Ok. Follow this carefully. After the settings in my most recent post failed, I went back to the cluster config and made it look like this:

[mysqld]
[mysqld]

[mysqld]
Id              = 10
HostName        = stormwind

[mysqld]
Id              = 11
HostName        = ironforge

[ndbd]
Id              = 12
HostName        = exodar

[ndbd]
Id              = 13
HostName        = darnassus

[ndb_mgmd]
Id              = 14
HostName        = shattrath

Then I went to mysqld server id 10 and attempted to start it. I specified NO node id in that servers my.cnf. manager crashed with the following error:

ndb_mgmd: MgmtSrvr.cpp:2245: bool MgmtSrvr::alloc_node_id(NodeId*, ndb_mgm_node_type, sockaddr*, socklen_t*, int&, BaseString&, int):
 Assertion `id_found == 0' failed.

Crazy things going on here.

Ok. So here is what I have found out and I amazingly apologize if this is a "duh". My original ndbcluster.ini only had 2 [mysqld] sections when I started the cluster. I then added a 3rd section. I only restarted the manager. I did not do a rolling-restart of the entire cluster. I continued to mangle/mess with all the config files (my.cnf, ndbcluster.ini) all along only restarting the manager. I got to a point, above, where absolutely nothing would connect to the cluster. So I restarted the whole thing.

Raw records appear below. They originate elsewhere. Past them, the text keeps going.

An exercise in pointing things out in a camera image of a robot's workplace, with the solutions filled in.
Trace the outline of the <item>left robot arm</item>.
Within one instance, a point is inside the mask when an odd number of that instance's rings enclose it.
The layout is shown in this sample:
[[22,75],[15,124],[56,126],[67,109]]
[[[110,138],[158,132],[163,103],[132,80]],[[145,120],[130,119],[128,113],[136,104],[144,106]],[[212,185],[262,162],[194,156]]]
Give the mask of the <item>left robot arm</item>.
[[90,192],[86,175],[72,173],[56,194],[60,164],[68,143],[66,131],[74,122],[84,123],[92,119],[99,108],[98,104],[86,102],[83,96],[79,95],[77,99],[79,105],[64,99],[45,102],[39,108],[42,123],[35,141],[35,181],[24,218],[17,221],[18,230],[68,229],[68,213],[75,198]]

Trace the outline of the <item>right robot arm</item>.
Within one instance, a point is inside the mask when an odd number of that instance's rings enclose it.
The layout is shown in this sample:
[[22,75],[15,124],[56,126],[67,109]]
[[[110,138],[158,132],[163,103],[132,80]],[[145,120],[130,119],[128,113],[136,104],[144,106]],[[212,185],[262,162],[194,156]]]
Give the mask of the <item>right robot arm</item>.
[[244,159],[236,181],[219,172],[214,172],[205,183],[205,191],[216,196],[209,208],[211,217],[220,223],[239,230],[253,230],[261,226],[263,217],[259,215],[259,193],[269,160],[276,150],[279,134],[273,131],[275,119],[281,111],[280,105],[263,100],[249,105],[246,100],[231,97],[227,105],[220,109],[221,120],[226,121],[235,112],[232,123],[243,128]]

Low and behold, everything connects now; including the ndb_* apps and my 3rd mysqld.

Not sure if I remember reading anything about having to restart the entire cluster if changes to manager happen but that seems to make sense.

If anything comes from this, its probably 'RTFM' on my part but hopefully a better error message can be put in the code.